And you talked about in the beginning of
this episode, what's that look like?
Both of you have a job to do
in tracking insurance money versus over
the counter.
I mean,
I guess walk the audience through what I'm
talking about.
Yeah,
so basically we work together to say,
okay,
here's – it's a little bit of coaching,
right?
It's teaching them, here's what you do.
This money, document who it was for,
what type of payment it was,
if it was –
kind of money it was and then also
saying okay who's it belong to right how
much is it a split payment or is
it one payment that just goes towards
balance is it one payment that just went
towards a co-payment but again we also
then say you guys have to make sure
if you collect that money it's for a
balance and you're checking for a balance
and a copay because
Then it's like a disputed line item
saying, well,
you collected a thousand dollars,
but that patient had five hundred dollar
balance on top of it.
Right.
That's not all the new buyer.
And it's important because also this is
now my new boss and I would want
to.
get them their money quicker, right?
They just purchased a practice.
So they're wanting to make sure you
collect for me.
And again, going back to what you said,
is that loyalty to saying, yeah,
but I also, you know,
need to look out for, you know,
provider X, whatever his name is.
Yeah,
we've had front office ladies and managers
be texting the seller, hey,
this is what's going on.
And sometimes it just feels like the front
office gals are literally working for the
seller.
And it's kind of a difficult situation.
Imagine owning a practice for the very
first time.
And here you feel like you're in
competition with your own team,
with the seller that just sold you the
practice.
And here you are.
You don't have enough money coming in.
You're stressed out about cash flow.
The beginning of acquisitions,
there's always an AR or cash flow crunch.

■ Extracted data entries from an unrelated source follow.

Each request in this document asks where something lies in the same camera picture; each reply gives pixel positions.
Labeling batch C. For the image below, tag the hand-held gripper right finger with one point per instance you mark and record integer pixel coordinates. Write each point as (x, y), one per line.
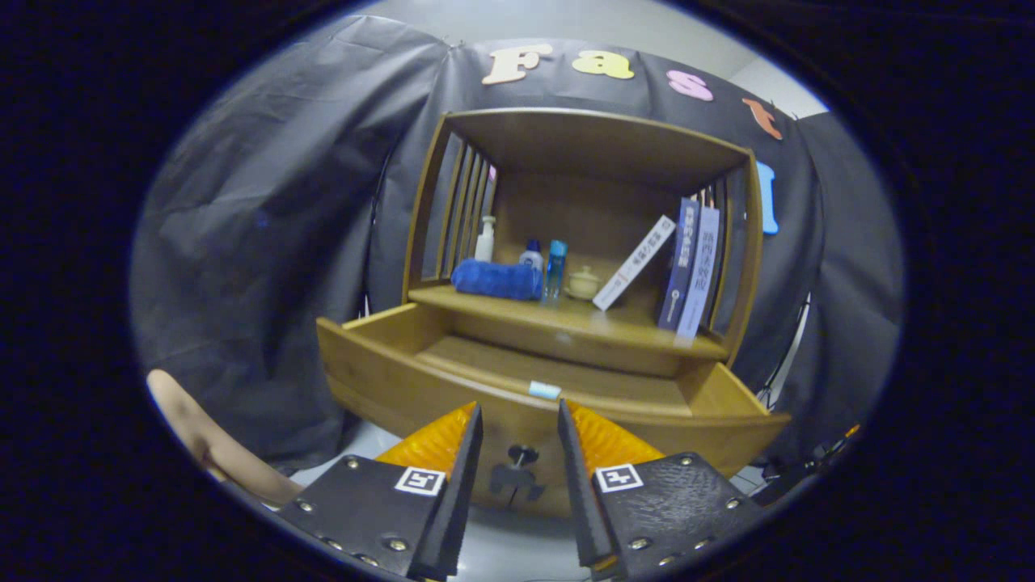
(578, 493)

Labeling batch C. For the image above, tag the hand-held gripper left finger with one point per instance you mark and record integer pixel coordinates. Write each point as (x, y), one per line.
(457, 493)

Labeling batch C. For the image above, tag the blue cosmetic tube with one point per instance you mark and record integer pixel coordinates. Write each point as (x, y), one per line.
(544, 390)

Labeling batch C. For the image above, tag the black drawer knob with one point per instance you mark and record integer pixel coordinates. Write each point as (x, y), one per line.
(522, 455)

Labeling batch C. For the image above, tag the wooden countertop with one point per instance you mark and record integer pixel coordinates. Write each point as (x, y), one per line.
(566, 311)

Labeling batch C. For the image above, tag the wooden cabinet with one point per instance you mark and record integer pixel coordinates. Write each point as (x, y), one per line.
(582, 218)

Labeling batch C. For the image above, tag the beige lidded teacup with saucer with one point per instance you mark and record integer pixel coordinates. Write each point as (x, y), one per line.
(584, 284)

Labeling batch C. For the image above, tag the blue folded towel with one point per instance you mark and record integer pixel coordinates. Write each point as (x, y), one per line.
(497, 280)

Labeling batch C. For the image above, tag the clear blue bottle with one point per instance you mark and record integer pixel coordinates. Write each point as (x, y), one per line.
(555, 271)

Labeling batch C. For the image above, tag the white book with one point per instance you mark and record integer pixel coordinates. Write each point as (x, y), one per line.
(635, 263)

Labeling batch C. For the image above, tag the white bottle with blue cap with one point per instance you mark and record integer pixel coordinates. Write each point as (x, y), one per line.
(531, 259)

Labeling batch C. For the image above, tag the pale purple book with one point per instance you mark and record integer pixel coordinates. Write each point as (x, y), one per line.
(700, 275)

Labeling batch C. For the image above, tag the person's bare leg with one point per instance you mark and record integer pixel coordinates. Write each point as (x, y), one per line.
(210, 440)

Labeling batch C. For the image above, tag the white pump bottle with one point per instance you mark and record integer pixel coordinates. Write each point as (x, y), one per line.
(485, 242)

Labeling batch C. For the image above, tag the dark blue book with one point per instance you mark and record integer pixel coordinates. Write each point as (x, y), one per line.
(681, 263)

I've talked about that in other episodes
that it's just like you're a buyer and
you've got a little bit of working capital
and
the working capital is draining and
freaking out and your collections aren't
coming in.
And then you're writing checks to the
seller at the same time.
It's like the money that is coming in,
you don't get to even keep it.
So this is a very, very sensitive topic.
It's challenging.
And I think it's just one that needs
to be discussed more often.
I think that the attorneys out there and
the brokers out there don't really
appreciate
What we're talking about right here,
they write the contracts,
they make these decisions to buy or not
buy the ARs,
but they don't really understand what all
goes into it from a day-to-day
perspective.
And I don't blame them for that.
How are they going to know?
Yeah, go ahead, Paula.
You, Michael.
Is there a world where...
and this is buyers don't get excited,
I'm asking,
is there a world where in the contract,
the buyer doesn't get reimbursed or paid,
or I'm sorry,
the seller for a ninety days?
Yeah, we've done that before.
that you have.
I honestly think that should be standard
because the seller's getting cut a check.
Now, granted,
they may still owe something on the
practice, but they're getting cut a check.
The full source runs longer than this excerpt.